While sitting down to craft your MBA applications this season, you’ve undoubtedly been left scratching your head, wondering how to best market yourself to the most competitive business schools out there. Whether it’s the elusive top ten, top five, or top three, most admissions officers would surely tell you not to even try marketing yourself.
“Just be yourself,” they’d say.
What does that even mean? “Just be yourself?” Easier said than done, right?
It means: do an exceptional job of marketing yourself to these very same MBA gatekeepers.
And what’s the key to exceptional marketing? Exceptional storytelling. Whether marketing products, or in this case, people. When done well, it’s invisible, seamless, and elicits an emotional reaction from your audience on an almost subconscious level.
The connection between neuroscience and storytelling is already well documented. Great narratives turn on and engage parts of our brain that would otherwise be left untouched.
The assistant dean of MBA admissions at Stanford, the most selective business school in the world, asks aspiring applicants to share their “story” no fewer than six times in his blog entry on effective essays. That’s no accident.
Telling your story and making it resonant and impactful is not just limited to your essays either. Yes, you can only really personalize yourself through personal statements and recommendations. However, your story should align with every aspect of your application, up until and including your interview.
In the following series, MBA Application Story Hacks, we'll show you how to present your own unique story in the most powerful, engaging, and memorable way possible.
How to get Adcom super curious about you?
Use Surprise and Suspense
In a perfect world, your applications and personal statements would get as much time, care and attention from adcom readers as you’ve spent crafting them. However, this is rarely the case.

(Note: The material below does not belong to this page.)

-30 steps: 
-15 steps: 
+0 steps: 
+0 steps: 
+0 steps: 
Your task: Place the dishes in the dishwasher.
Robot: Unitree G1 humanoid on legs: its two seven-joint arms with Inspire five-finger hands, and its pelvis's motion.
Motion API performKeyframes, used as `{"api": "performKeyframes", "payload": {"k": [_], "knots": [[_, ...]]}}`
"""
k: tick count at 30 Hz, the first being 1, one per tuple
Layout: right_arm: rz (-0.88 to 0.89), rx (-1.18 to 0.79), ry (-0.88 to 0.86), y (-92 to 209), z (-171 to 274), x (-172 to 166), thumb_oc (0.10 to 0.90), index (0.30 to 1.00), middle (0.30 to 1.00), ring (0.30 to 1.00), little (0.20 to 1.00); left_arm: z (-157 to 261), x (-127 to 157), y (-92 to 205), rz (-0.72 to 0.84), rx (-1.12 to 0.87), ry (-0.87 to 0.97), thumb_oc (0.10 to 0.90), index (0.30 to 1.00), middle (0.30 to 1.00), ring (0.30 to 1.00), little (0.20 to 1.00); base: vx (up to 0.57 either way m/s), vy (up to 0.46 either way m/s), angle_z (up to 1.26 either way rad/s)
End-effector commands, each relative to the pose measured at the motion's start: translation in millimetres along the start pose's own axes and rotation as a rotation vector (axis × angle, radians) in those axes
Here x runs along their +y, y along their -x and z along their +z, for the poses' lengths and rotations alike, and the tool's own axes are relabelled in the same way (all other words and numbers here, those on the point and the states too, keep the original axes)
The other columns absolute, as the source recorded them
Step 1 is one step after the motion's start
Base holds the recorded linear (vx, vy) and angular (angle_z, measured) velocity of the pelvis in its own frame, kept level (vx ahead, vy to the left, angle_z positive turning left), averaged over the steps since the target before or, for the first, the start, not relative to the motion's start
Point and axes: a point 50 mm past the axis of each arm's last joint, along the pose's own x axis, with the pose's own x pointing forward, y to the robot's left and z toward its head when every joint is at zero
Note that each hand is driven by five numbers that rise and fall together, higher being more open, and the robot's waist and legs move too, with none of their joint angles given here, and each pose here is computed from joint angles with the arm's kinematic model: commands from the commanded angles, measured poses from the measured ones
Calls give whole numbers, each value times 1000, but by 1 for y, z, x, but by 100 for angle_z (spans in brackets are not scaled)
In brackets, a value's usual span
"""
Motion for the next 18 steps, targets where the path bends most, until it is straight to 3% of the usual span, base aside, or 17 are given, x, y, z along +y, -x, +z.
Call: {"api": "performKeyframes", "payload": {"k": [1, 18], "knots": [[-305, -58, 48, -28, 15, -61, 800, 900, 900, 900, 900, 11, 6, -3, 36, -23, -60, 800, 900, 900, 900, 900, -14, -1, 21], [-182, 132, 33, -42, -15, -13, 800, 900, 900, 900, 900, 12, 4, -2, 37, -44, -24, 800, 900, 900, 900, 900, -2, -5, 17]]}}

Top MBA programs are flooded with thousands of applicants each admissions cycle and if you’ve committed the cardinal sin of boring, confusing or alienating a reader, your application runs the risk of getting tossed aside. That’s why you immediately want to pull the reader in upon a first review.

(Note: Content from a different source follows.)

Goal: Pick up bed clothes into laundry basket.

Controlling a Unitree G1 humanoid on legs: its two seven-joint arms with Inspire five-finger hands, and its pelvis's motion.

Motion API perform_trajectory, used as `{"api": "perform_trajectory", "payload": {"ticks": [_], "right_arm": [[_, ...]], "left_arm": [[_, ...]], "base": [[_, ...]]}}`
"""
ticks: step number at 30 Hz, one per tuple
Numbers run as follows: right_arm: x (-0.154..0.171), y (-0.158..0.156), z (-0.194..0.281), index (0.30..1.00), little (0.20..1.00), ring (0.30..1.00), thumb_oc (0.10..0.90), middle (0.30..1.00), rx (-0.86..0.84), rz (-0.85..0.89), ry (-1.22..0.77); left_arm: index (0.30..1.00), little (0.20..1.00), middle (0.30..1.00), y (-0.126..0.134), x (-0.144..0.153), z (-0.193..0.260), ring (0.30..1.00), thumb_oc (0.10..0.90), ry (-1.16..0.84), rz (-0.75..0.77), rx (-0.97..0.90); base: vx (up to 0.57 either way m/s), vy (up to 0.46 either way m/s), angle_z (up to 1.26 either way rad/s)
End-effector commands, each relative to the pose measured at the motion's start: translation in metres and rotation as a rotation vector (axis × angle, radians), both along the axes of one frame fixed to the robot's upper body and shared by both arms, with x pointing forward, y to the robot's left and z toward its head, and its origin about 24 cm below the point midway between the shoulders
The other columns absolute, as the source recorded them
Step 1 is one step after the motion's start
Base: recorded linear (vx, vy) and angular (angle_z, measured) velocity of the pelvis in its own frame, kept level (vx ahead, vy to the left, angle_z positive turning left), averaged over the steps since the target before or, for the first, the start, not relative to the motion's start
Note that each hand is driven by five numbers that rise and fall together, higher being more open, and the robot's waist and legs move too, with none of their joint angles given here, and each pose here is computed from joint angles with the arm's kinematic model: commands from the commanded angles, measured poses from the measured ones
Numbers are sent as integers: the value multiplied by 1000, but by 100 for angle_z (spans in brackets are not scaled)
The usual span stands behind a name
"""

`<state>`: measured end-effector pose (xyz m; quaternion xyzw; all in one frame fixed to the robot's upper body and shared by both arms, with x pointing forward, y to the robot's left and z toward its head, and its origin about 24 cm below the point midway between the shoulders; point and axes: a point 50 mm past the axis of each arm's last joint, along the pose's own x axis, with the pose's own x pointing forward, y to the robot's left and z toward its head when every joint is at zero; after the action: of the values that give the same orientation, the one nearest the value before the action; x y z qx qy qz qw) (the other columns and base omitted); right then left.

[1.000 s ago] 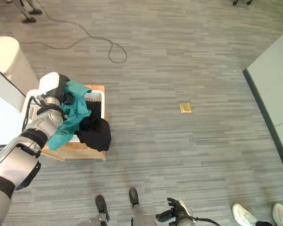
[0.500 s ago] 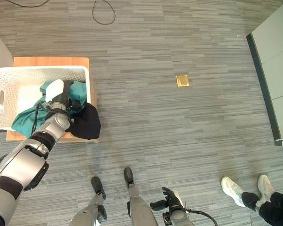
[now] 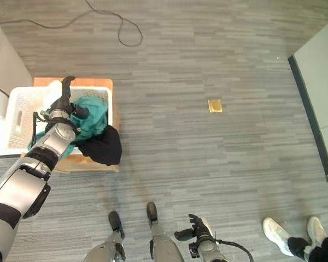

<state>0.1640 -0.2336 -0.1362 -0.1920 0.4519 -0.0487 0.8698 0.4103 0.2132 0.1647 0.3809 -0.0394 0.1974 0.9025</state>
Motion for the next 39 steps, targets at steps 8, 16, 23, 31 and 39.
{"api": "perform_trajectory", "payload": {"ticks": [8, 16, 23, 31, 39], "right_arm": [[-36, -31, -5, 900, 900, 900, 800, 900, -64, -56, 119], [21, -62, 37, 900, 900, 900, 800, 900, -185, -50, -121], [98, -89, 219, 900, 900, 900, 800, 900, -553, 255, -849], [71, -15, 299, 900, 900, 900, 800, 900, -641, 481, -1312], [90, 17, 294, 900, 900, 900, 800, 900, -458, 581, -1359]], "left_arm": [[900, 900, 900, -4, 0, 80, 900, 800, -336, -173, -321], [900, 900, 900, 20, -27, 102, 900, 800, -519, -187, -317], [900, 900, 900, 101, -98, 64, 900, 800, -601, -15, -239], [900, 900, 900, 135, -141, -34, 900, 800, -383, 147, -398], [900, 900, 900, 148, -198, -100, 900, 800, -210, 265, -493]], "base": [[42, 11, 24], [-16, -17, 24], [-89, -79, 61], [-34, -293, 92], [-46, -230, 81]]}}
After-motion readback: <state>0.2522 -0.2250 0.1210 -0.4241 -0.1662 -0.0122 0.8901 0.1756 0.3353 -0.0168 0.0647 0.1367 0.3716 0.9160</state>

You can do this by utilizing the techniques of surprise and suspense.
Surprise can take the form of throwing the reader a curveball right at the start – something totally unpredictable about you that gets them curious and holds their attention.

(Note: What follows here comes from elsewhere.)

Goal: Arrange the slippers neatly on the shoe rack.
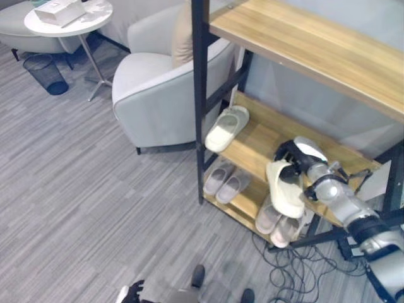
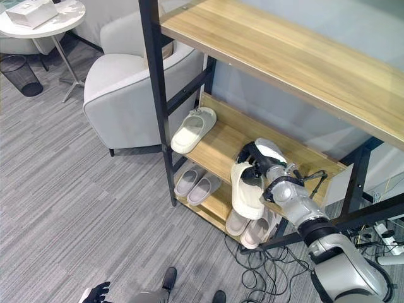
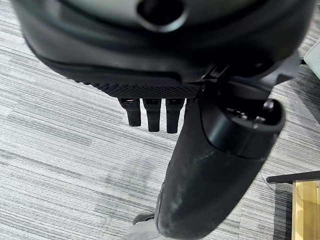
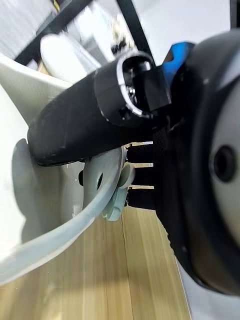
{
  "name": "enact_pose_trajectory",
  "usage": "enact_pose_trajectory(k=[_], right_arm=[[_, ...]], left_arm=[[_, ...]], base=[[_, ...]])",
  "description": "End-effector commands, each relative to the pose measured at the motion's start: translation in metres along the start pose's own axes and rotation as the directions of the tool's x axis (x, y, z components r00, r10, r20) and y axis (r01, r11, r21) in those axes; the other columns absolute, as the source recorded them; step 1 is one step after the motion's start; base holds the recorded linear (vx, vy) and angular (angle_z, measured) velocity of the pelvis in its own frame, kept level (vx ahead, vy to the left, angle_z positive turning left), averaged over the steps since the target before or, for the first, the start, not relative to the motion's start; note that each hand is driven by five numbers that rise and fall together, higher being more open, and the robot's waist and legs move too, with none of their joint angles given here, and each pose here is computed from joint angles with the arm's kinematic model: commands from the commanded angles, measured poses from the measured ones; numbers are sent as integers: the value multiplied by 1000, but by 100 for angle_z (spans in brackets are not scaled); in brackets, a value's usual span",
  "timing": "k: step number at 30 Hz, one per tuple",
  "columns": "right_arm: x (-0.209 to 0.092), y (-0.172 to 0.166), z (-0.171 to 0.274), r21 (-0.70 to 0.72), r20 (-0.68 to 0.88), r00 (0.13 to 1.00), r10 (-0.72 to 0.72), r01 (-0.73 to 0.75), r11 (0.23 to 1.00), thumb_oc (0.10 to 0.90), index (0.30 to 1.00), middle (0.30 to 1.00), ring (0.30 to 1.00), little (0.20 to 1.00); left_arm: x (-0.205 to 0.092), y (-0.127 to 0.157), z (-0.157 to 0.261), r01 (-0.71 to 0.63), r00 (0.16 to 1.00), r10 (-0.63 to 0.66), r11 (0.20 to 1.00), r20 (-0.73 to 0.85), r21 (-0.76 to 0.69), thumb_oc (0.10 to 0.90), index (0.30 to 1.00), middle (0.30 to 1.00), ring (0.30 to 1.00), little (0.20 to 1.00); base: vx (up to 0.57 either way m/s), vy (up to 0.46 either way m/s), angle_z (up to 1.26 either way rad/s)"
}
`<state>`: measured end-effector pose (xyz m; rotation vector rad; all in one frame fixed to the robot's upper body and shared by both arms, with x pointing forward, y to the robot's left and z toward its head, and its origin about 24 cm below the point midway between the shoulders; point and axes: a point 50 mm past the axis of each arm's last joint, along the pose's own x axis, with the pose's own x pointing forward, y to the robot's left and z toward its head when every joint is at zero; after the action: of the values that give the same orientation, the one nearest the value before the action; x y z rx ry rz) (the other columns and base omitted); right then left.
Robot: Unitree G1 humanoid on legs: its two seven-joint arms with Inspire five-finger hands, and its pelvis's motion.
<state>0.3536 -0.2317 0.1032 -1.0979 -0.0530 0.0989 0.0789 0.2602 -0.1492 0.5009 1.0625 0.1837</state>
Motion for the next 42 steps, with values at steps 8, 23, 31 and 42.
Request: enact_pose_trajectory(k=[8,23,31,42], right_arm=[[37,-123,52,36,86,884,-459,458,888,400,300,300,300,300],[46,-150,58,131,-18,830,-557,554,822,400,300,300,300,300],[44,-167,62,124,-25,789,-614,612,781,400,300,300,300,300],[46,-170,64,143,-43,790,-612,611,779,400,300,300,300,300]], left_arm=[[9,27,14,-82,996,80,995,42,50,800,900,900,900,900],[14,34,24,-104,994,102,993,47,52,800,900,900,900,900],[15,33,29,-121,991,120,992,53,24,800,900,900,900,900],[15,30,30,-123,991,123,992,46,8,800,900,900,900,900]], base=[[-23,-2,2],[-3,19,18],[4,23,3],[1,3,0]])
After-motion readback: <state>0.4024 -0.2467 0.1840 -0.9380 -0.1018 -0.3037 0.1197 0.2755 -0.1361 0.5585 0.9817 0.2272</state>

Yet, the surprise should not just take the form of shock value or be a single isolated episode that has no connection to your overall essay. The surprise should help illustrate a larger theme, or be used as a springboard to explore the rest of your story.
For example, you played on your high school or college football team, and in preparation for each game, you’d arrive early and sit alone in the locker room knitting. Yes, knitting. Scarves, sweaters, and mittens.
You can see how these two clashing elements of football and knitting are completely surprising and instantly lure the reader in. Who is this person? You immediately want to know.
However, these two seemingly clashing elements also illustrate the applicant’s appreciation for a strong competitive work ethic combined with a focus on detail, nuance and artistry.
Everyone has clashing and contrasting elements like these in their background. And by pairing them in a surprising way, you pop off the page, appear more human, and most importantly, become an interesting applicant that adcom really wants to meet.
So the trick is to use the technique of surprise to first pull the reader in, and then use it to explore your passions, experiences, personal ethos, or professional goals.
Suspense is sharing a story that creates a sense of mystery, and as the words suggests, leaves the reader suspended with anticipation and curiosity.
The effective use of suspense hinges on two things: the amount of information you share and the timing of when you stop and suspend the story. Ideally, you leave the reader hanging, yearning for more information or a resolution.
For example, you’ve been obsessed with becoming a ballerina since childhood. From studying endless amounts of footage of the most famous prima ballerinas, to practicing hours everyday without fail, to gradually working your way up to an audition with one of the top ballet companies in the country. You’re a shoo-in. You know it. The reader knows it.
You’ve hit every last move of your audition and when you finish with your final multiple fouetté on pointe, your ankle twists and you crash to the floor. Everyone in the room gasps.
STOP. What happens next?? Don’t tell us about the immediate aftermath. At least, not yet. Yes, it’s a rather dramatic example, but it perfectly illustrates the build-up of active evidence-based contextual information, paints a vivid picture of the decisive event, and then STOPS.
Flip 180 degrees and take us somewhere else. College, your family, your consulting job, or the inner-city ballet academy you taught at years after the event. Give it some time and then pick up where you left the reader suspended. Finish the story and use it as a springboard to discuss how this moment played a decisive role in influencing your perspective and experiences onward.
Using such a suspenseful and inciting moment will allow you to explore the corresponding lesson or theme through a number of other progressive stories and experiences. And most importantly, creating that suspense at the very beginning hooks the reader in and makes them truly curious about you.